Trump manteve a prisão aberta durante seus quatro anos na Casa Branca – embora nunca a tenha preenchido com “bandidos”, como ele uma vez prometeu. Agora, 40 prisioneiros permanecem, a maioria deles detidos por quase duas décadas sem acusação ou julgamento.

O governo Biden não fez de Guantánamo uma de suas primeiras prioridades enquanto lutava com a pandemia, suas consequências econômicas internas e outros desafios globais. [File: John Moore/Getty Images]

O governo Biden não fez de Guantánamo uma de suas primeiras prioridades, enquanto enfrenta a pandemia, suas consequências econômicas internas e outros desafios globais. Em contraste, Obama fez do fechamento de Guantánamo uma de suas primeiras ordens executivas em 2009, mas não conseguiu atingir essa meta ao final de seu segundo mandato.

O fechamento das instalações era uma exigência antiga dos democratas progressistas, cujo apoio ajudou Biden a ganhar a Casa Branca em novembro.

Os críticos dizem que a existência contínua da prisão é um lembrete ao mundo das práticas de detenção severas que abriram os Estados Unidos a acusações de tortura. É também um exemplo claro de como a suspeita racial alimentada por homens negros e pardos causa vigilância desproporcional e suspeita de atos terroristas.

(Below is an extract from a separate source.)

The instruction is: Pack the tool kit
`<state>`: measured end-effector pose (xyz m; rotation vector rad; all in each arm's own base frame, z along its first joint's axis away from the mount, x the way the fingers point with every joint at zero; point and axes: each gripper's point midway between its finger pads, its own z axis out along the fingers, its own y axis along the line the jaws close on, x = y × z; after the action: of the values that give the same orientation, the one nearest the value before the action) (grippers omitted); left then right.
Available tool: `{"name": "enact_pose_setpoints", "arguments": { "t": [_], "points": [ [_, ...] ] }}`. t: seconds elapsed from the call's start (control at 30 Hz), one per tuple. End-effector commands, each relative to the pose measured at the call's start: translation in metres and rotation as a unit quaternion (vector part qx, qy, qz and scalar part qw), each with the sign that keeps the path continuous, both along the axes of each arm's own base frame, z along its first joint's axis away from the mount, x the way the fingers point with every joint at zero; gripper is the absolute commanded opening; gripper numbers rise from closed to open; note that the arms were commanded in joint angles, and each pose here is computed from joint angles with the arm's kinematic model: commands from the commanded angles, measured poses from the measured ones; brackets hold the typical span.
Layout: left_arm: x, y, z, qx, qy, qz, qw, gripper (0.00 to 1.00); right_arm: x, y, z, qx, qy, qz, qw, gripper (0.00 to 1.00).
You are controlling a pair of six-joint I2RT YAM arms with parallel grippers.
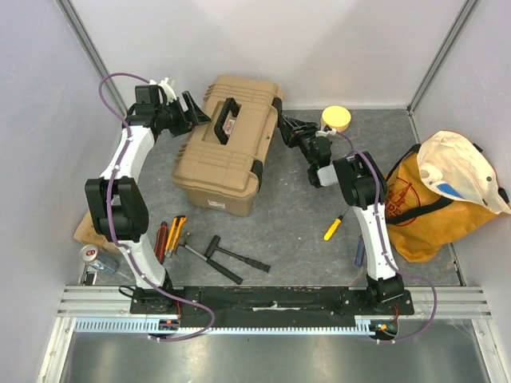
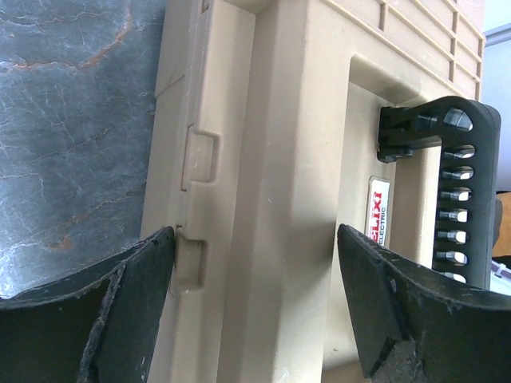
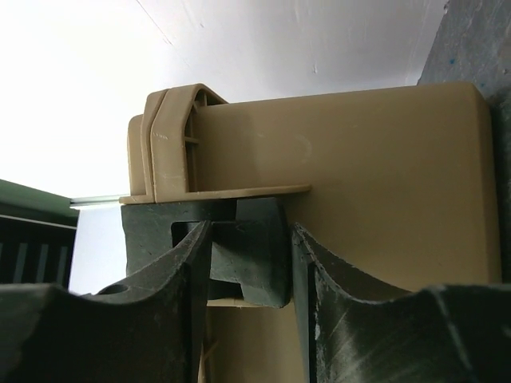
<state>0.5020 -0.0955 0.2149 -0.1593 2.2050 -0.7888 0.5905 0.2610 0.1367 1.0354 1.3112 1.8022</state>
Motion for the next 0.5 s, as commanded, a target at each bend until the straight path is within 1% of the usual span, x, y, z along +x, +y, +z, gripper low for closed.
{"name": "enact_pose_setpoints", "arguments": {
  "t": [0.0,0.1,0.23,0.37,0.47],
  "points": [
    [-0.008,-0.031,0.006,-0.013,-0.006,-0.049,0.999,0.86,-0.031,0.01,0.083,-0.018,-0.111,0.031,0.993,0.43],
    [-0.007,-0.026,0.008,-0.005,-0.007,-0.035,0.999,0.85,-0.025,0.014,0.068,-0.083,-0.071,0.035,0.993,0.38],
    [-0.006,-0.022,0.006,0.004,-0.004,-0.02,1.0,0.84,-0.021,0.015,0.058,-0.155,-0.041,0.033,0.987,0.34],
    [-0.005,-0.018,0.005,0.009,0.0,-0.009,1.0,0.83,-0.016,0.014,0.046,-0.216,-0.004,0.033,0.976,0.34],
    [-0.004,-0.015,0.007,0.013,-0.003,0.001,1.0,0.83,-0.015,0.01,0.038,-0.26,0.021,0.032,0.965,0.37]
  ]
}}
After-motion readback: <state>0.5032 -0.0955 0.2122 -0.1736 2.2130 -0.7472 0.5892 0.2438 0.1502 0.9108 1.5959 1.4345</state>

Mais de cem organizações de direitos humanos se inscreveram em 2 de fevereiro Mensagem Biden pediu que fechasse a prisão e acabasse com a detenção indefinida dos suspeitos detidos ali, dizendo que era muito tempo para “um relato significativo com toda a extensão dos danos que a abordagem pós-11 de setembro fez”.

De acordo com a carta, “Guantánamo continua a infligir danos progressivos e profundos aos homens que ainda sofrem lá, e a abordagem que representa continua a nutrir e justificar a intolerância cega, estereótipos e estigmatização”. “Guantánamo fortalece as divisões raciais e raciais de forma mais ampla e corre o risco de facilitar outras violações dos direitos humanos.”